● Task to complete: Leave out the pictures. Return every record otherwise untouched.

(Stored items from a collection)
BEGIN

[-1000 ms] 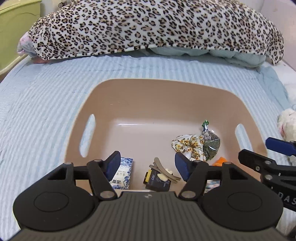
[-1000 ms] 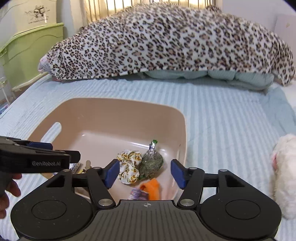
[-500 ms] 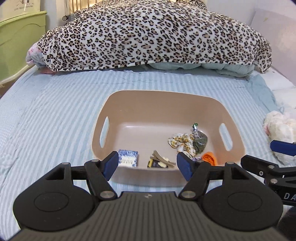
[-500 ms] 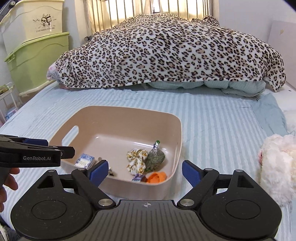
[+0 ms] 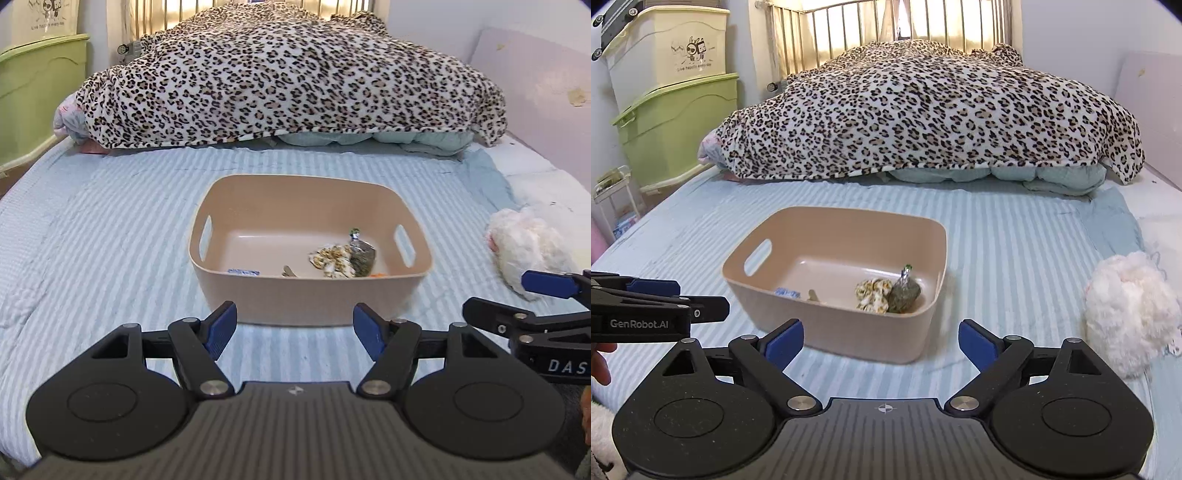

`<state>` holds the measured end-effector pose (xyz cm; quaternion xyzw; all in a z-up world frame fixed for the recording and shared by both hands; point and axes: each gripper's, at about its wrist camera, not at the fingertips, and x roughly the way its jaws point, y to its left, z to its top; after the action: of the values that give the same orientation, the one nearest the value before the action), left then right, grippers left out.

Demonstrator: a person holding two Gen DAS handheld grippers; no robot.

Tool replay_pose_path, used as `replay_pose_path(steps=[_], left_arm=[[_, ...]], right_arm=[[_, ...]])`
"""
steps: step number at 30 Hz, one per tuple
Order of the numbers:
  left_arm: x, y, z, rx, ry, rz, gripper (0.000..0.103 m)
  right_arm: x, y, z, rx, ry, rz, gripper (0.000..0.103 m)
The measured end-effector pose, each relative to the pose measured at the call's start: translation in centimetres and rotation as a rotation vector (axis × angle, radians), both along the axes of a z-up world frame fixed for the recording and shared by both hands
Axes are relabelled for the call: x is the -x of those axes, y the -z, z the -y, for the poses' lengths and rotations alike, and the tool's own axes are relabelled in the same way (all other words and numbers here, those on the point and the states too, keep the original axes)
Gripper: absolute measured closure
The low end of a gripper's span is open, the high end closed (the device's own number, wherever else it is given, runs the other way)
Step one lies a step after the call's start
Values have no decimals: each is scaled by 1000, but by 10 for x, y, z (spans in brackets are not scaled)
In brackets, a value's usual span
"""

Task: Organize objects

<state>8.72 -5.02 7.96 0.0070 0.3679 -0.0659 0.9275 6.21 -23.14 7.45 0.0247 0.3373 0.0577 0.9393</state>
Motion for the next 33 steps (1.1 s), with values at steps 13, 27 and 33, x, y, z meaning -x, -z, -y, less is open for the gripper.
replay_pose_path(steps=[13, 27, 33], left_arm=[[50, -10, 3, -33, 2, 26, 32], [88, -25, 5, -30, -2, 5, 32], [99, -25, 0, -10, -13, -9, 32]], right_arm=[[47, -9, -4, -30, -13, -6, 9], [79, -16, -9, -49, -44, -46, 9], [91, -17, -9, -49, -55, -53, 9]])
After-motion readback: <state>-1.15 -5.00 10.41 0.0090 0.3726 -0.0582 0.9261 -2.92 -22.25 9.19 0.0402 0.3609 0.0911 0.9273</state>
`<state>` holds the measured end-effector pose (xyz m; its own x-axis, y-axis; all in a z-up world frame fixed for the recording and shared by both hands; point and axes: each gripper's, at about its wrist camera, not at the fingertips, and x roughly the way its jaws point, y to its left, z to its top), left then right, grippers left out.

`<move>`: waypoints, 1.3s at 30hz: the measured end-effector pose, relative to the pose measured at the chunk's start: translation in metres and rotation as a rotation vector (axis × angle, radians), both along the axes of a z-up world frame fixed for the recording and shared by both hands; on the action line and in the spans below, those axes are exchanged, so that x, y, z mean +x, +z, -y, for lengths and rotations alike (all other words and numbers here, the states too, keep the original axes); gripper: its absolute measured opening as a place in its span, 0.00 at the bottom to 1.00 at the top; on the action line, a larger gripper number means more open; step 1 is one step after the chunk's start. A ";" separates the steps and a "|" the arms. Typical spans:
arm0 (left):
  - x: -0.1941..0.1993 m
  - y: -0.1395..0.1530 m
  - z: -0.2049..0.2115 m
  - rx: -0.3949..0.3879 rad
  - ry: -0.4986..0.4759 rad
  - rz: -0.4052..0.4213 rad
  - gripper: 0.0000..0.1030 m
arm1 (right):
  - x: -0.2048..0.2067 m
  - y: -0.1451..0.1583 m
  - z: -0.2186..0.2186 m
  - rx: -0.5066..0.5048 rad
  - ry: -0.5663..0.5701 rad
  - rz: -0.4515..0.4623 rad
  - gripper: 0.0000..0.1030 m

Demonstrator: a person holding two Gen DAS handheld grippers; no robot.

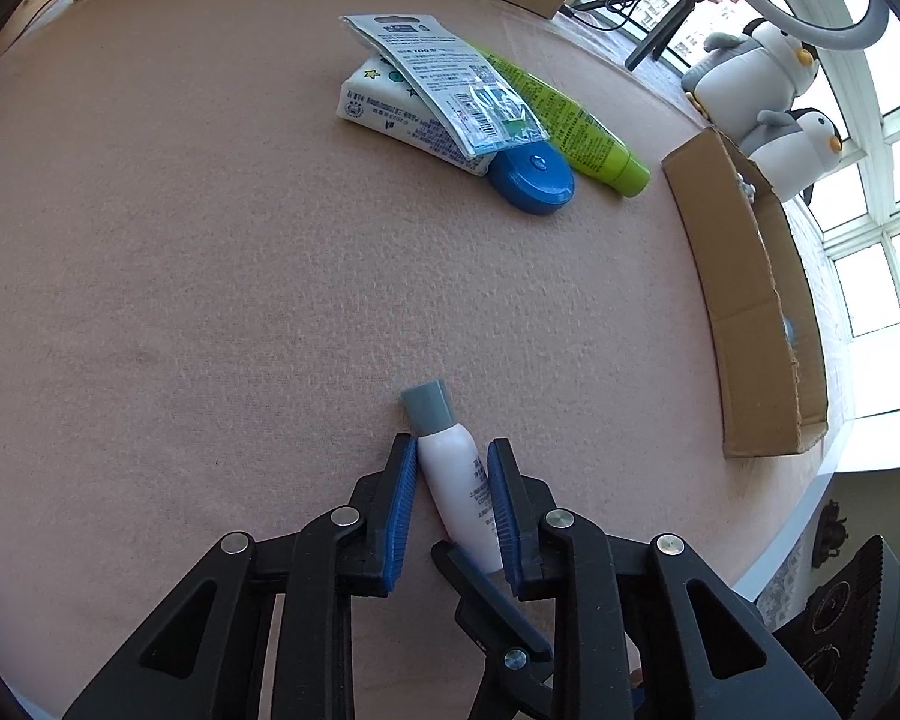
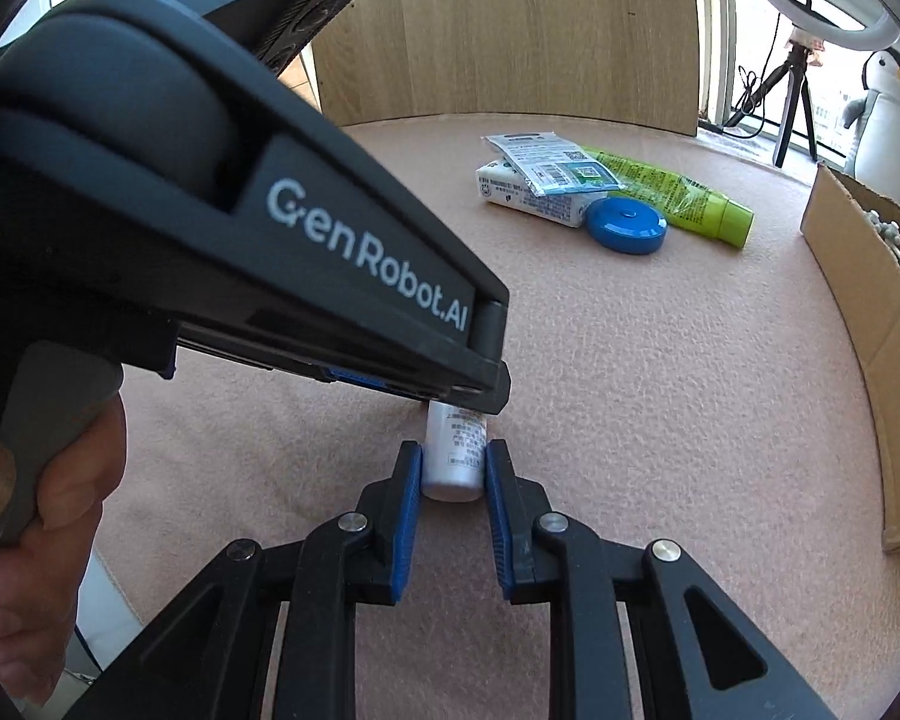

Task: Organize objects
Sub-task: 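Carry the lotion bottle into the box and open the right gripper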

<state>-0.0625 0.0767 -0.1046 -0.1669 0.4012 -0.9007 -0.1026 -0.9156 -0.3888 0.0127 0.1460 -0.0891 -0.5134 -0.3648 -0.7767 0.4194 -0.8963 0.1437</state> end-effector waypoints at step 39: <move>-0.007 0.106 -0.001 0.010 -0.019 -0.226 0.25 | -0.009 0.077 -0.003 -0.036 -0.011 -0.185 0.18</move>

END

● Response to the exercise:
[-1000 ms] 
[-1000 ms] 
[-500 ms] 
[-500 ms] 
[+0 ms] 

`<state>` holds the measured end-effector pose (xyz cm; quaternion xyzw; all in a z-up world frame fixed for the recording and shared by both hands; point and axes: each gripper's, at about its wrist camera, not at the fingertips, and x roughly the way its jaws point, y to its left, z to its top; after the action: of the values that give the same orientation, the one nearest the value before the action), left then right, grippers left out.

Demonstrator: a person holding two Gen DAS handheld grippers; no robot.

Tool replay_pose_path, used as `replay_pose_path(steps=[_], left_arm=[[_, ...]], right_arm=[[_, ...]])`
"""
steps: step number at 30 Hz, one per tuple
Order of the numbers:
  left_arm: x, y, z, rx, ry, rz, gripper (0.000..0.103 m)
  right_arm: x, y, z, rx, ry, rz, gripper (0.000..0.103 m)
The measured end-effector pose, each relative to the pose measured at the call's start: translation in centimetres and rotation as a rotation vector (axis × angle, radians), both along the axes of a z-up world frame fixed for the recording and shared by both hands
Axes are relabelled for the call: x is the -x of those axes, y the -z, z the -y, for the poses' lengths and rotations alike, and the tool's own axes are relabelled in the same way (all other words and numbers here, those on the point and the states too, keep the original axes)
Gripper: absolute measured closure
The low end of a gripper's span is open, the high end closed (the device's own number, wherever else it is given, runs the other way)
Step one lies a step after the call's start
Values have no decimals: each is scaled by 1000, but by 10 for x, y, z (spans in brackets are not scaled)
In brackets, a value's usual span
"""

Task: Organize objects

<state>8.72 -5.02 7.96 0.0070 0.3679 -0.0659 0.9275 6.21 -23.14 7.45 0.0247 0.3373 0.0577 0.9393</state>
Motion for the next 33 steps (1.1 s), with values at steps 13, 27 and 33, x, y, z meaning -x, -z, -y, less is open for the gripper.
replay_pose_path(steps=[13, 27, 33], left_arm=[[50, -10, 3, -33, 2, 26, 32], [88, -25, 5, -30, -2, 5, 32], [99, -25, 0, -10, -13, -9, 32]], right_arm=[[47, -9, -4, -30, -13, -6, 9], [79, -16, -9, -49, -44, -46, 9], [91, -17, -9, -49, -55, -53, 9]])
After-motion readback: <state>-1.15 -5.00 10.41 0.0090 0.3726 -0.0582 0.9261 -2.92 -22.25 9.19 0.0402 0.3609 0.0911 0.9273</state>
`<state>` holds the measured end-effector pose (xyz m; its own x-axis, y-axis; all in a z-up world frame fixed for the recording and shared by both hands; point and axes: each gripper's, at about its wrist camera, not at the fingertips, and x roughly the way its jaws point, y to its left, z to its top), left then right, grippers left out.

`<move>`: waypoints, 1.3s at 30hz: the measured end-effector pose, relative to the pose measured at the chunk's start: translation in metres and rotation as a rotation vector (axis × angle, radians), both along the axes of a z-up world frame fixed for the recording and shared by both hands; on the action line and in the spans below, those axes are exchanged, so that x, y, z mean +x, +z, -y, for lengths and rotations alike (all other words and numbers here, the states too, keep the original axes); gripper: its absolute measured opening as a place in its span, 0.00 at the bottom to 1.00 at the top; on the action line, a larger gripper number means more open; step 1 is one step after the chunk's start. A ";" separates the steps and a "|" the arms. Typical spans:
arm0 (left):
  - x: -0.1941..0.1993 m
  - y: -0.1395..0.1530 m
  - z: -0.2049..0.2115 m
  - rx: -0.3949..0.3879 rad
  - ry: -0.4986..0.4759 rad
  - rz: -0.4052..0.4213 rad
  - gripper: 0.0000..0.1030 m
arm1 (right):
  - x: -0.2048..0.2067 m
  - y: -0.1451..0.1583 m
  - z: -0.2186..0.2186 m
  - rx: -0.5066..0.5048 rad
  - ry: -0.5663..0.5701 rad
  - rz: -0.4515..0.4623 rad
  - gripper: 0.0000..0.1030 m

Demonstrator: a person holding two Gen DAS handheld grippers; no robot.


Task: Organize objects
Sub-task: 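Carry the lotion bottle into the box and open the right gripper
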
<state>-0.0625 0.0767 -0.1046 -0.1669 0.4012 -0.9007 -0.1026 -0.9156 -0.3888 0.0127 0.1460 -0.0891 -0.5134 -0.3648 -0.7767 0.4194 -0.8963 0.1437</state> end-effector waypoints at step 39: <move>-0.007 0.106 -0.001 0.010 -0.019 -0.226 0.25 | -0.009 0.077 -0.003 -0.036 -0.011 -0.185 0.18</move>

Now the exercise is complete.